Liver ischemia modifies the concentration of plasmatic catecholamines after reperfusion in the rat.

Pulmonary hypertension is one of the most frequent and severe consequences of liver ischemia. The aim of this study is to evaluate the presence of humoral vasoactive mediators, generated during liver ischemia, which could be able to determine the onset of pulmonary hypertension. Thus, we evaluated the plasmatic concentration of catecholamines (adrenaline, noradrenaline, dopamine) during the immediate reperfusion period. Wistar rats were used. Animals (n = 89) were divided into four groups. Group 1 served as control (sham-operated). In group 2 animals underwent 60 min of left hepatic exclusion. In group 3 animals underwent to bilateral adrenectomy. In group 4 animals had both bilateral adrenectomy and liver ischemia. Ischemia in group 2 and 4 was induced by interrupting the vascular supply to the left and median lobes, so avoiding the use of a portal shunt. Blood samples were collected from the suprahepatic inferior caval vein immediately after reperfusion. Strips of the main pulmonary artery were put into an isolated organ bath and tested for the response to noradrenaline, adrenaline and plasma samples. Plasma samples collected after ischemia caused a significantly greater (p < 0.01) contraction of the pulmonary artery compared to controls. Plasma samples collected after adrenectomy caused a weak contraction which was not different from that obtained in the adrenectomy + ischemia group. Plasma concentrations of catecholamines after liver ischemia were significantly increased in the control group (p < 0. 01). In adrenectomized rats only the adrenaline level was greatly reduced. However ischemia did not increase plasma catecholamines as it occurred in sham-operated rats.

Evaluation of the reperfusion syndrome after liver ischemia in the rat.
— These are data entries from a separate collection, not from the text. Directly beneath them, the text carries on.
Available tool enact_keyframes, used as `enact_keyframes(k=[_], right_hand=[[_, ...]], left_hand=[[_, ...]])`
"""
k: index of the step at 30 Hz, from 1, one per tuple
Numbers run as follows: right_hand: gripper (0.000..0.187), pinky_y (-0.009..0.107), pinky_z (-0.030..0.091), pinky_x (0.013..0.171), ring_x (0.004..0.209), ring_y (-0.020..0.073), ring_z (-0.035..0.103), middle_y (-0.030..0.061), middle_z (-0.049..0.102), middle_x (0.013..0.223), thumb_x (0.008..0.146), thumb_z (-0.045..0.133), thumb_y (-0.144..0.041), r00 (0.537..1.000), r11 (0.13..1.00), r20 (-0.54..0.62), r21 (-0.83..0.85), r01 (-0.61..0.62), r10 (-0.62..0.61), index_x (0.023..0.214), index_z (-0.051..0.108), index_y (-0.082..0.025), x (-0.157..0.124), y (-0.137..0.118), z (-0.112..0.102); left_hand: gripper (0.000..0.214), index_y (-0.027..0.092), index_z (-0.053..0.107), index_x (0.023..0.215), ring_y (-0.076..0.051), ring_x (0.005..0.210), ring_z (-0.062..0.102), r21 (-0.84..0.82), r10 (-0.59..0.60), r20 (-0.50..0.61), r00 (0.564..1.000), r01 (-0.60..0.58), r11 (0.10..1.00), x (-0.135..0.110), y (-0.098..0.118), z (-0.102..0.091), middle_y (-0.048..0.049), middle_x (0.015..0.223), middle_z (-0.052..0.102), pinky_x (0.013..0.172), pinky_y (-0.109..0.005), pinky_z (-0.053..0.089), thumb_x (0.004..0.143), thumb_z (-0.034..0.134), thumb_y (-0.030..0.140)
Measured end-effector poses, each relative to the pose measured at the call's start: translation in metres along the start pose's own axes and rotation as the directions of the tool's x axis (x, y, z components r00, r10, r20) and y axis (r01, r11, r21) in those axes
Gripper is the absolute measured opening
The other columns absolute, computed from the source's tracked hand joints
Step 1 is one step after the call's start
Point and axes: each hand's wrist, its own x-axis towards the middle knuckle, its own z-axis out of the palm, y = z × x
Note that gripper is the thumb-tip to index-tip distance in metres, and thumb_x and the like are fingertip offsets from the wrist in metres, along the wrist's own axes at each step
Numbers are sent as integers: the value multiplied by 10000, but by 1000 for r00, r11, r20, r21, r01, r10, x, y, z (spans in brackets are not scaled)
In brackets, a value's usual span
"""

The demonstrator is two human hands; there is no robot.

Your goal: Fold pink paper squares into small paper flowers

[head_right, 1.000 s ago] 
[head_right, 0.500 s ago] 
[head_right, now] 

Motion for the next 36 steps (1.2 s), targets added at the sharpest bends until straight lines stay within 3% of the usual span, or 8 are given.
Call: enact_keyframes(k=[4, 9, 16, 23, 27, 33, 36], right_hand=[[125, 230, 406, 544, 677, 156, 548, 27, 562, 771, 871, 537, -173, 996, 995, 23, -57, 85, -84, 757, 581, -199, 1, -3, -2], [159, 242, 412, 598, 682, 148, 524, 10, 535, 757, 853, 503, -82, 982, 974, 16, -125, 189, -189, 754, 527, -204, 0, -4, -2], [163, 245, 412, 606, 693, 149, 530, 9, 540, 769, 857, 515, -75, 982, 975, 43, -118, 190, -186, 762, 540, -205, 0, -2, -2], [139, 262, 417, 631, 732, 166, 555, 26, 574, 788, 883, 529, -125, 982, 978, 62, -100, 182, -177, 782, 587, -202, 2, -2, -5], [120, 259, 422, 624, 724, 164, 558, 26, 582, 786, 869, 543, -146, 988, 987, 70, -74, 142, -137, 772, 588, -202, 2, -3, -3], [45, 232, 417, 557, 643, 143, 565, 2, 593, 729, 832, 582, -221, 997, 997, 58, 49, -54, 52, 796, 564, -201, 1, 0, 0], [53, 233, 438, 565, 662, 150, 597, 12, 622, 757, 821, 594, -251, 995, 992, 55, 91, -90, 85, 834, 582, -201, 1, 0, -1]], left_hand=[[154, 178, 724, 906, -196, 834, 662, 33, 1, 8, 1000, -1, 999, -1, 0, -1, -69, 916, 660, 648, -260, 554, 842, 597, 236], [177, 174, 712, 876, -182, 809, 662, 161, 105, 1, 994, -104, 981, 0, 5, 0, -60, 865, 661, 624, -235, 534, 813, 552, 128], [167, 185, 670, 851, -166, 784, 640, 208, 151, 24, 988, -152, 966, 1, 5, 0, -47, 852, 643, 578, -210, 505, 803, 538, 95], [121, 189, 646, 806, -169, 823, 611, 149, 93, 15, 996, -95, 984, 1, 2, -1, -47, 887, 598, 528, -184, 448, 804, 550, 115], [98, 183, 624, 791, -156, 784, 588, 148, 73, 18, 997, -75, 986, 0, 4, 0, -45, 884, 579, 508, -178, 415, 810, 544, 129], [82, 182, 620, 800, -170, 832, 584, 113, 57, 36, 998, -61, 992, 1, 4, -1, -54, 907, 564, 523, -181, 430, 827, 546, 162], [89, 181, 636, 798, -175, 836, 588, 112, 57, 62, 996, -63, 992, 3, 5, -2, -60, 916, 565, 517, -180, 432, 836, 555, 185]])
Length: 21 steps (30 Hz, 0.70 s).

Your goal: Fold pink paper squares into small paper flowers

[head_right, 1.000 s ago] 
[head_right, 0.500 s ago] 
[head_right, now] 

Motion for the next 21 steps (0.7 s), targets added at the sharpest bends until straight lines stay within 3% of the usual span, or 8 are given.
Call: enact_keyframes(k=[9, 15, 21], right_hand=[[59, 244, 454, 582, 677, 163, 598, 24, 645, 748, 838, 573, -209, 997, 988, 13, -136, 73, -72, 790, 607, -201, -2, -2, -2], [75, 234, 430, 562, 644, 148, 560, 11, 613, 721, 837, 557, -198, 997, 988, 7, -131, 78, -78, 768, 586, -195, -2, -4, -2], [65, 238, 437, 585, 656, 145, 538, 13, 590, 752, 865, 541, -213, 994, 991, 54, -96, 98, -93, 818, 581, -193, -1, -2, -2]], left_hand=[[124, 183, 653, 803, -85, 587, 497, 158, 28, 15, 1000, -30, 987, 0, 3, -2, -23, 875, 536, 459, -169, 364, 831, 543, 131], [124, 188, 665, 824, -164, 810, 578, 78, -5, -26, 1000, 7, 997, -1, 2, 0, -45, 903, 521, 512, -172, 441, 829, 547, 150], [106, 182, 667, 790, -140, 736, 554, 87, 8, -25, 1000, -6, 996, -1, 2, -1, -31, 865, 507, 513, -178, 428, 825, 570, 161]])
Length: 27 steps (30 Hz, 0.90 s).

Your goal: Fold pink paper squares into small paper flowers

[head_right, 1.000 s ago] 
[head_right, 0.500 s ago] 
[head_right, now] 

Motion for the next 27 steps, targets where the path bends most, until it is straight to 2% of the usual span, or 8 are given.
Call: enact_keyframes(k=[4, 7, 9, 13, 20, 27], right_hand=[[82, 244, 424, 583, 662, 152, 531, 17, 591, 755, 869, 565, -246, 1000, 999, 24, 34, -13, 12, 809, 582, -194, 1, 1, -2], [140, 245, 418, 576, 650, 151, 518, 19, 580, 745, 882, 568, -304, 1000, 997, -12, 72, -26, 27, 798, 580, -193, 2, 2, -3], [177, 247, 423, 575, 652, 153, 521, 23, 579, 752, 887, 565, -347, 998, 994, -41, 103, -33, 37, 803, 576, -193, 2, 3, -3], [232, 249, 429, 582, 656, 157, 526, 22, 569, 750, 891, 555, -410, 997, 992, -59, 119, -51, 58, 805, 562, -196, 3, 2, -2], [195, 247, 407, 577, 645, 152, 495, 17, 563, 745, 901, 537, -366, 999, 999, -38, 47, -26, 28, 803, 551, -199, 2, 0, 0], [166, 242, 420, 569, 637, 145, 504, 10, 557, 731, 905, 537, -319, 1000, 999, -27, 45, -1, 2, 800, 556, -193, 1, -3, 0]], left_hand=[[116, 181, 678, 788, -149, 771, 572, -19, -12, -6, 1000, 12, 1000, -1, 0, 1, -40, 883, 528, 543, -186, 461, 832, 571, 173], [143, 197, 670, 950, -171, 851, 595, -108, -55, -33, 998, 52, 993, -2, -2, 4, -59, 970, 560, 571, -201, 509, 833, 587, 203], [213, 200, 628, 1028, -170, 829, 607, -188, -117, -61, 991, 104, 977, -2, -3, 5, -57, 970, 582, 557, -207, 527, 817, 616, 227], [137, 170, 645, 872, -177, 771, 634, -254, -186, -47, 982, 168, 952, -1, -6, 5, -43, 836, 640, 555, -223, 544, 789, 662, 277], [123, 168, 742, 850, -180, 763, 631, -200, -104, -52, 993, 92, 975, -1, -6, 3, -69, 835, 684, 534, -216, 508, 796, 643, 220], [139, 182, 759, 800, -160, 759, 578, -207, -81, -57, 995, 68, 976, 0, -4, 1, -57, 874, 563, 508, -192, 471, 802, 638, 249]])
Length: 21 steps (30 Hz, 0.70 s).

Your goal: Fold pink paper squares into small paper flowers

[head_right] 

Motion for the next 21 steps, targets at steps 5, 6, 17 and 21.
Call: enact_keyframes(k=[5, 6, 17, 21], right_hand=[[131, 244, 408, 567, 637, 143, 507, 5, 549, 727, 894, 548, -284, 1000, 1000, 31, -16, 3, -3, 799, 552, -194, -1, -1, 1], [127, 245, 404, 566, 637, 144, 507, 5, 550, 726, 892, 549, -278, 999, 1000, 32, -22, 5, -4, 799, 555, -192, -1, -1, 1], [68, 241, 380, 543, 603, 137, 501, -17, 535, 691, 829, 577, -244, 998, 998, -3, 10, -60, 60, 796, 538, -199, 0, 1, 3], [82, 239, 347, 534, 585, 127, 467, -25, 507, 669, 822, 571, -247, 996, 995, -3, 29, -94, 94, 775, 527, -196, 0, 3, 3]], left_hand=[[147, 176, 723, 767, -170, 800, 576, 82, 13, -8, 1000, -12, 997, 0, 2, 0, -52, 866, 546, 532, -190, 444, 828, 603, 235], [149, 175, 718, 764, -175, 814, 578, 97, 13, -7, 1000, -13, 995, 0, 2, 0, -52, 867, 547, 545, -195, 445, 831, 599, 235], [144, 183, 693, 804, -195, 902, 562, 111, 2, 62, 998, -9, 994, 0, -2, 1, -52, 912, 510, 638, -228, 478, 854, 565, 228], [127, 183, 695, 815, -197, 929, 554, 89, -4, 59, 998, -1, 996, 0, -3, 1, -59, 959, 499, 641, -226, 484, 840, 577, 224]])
Hepatic surgery in man often requires a transient interruption of the blood flow to the liver. After the vascular declamping the hepatic reperfusion induces a group of phenomena commonly called "reperfusion injuries." The aim of this study was to evaluate the presence and effect of vasoactive agents that could induce the acute pulmonary arterial hypertension which contributes to reperfusion injury. Wistar rats were used. The hepatic ischemia was induced by crossclamping the whole hepatic hilus for 20, 40, and 60 min. In control experiments a sham operation was performed. Blood samples were collected from the suprahepatic inferior vena cava. Strips of the main pulmonary artery were set up in an isolated organ bath and tested for the response to noradrenaline, adrenaline, KCl, and plasma samples. Plasma levels of catecholamines were determined by high-performance liquid chromatography. Plasma concentration of noradrenaline significantly increased from 1.6 +/- 0.4 (control) to 10.8 +/- 2.9 ng.ml-1 and adrenaline concentration rose from 2.7 +/- 0.7 to 38.7 +/- 7.6 ng.ml-1 after ischemia. Noradrenaline potency, compared to control values, significantly increased after prolonged liver ischemia. The plasma samples collected after prolonged liver ischemia caused a greater contraction of the pulmonary artery than from control plasma. This contraction is partially inhibited by phentolamine. We conclude that hepatic ischemia modifies the response of the pulmonary artery to exogenous noradrenaline. At the same time it induces an increase in the plasma levels of adrenaline and noradrenaline. The resulting combined effect may cause the pulmonary hypertension which has been observed in reperfusion injury.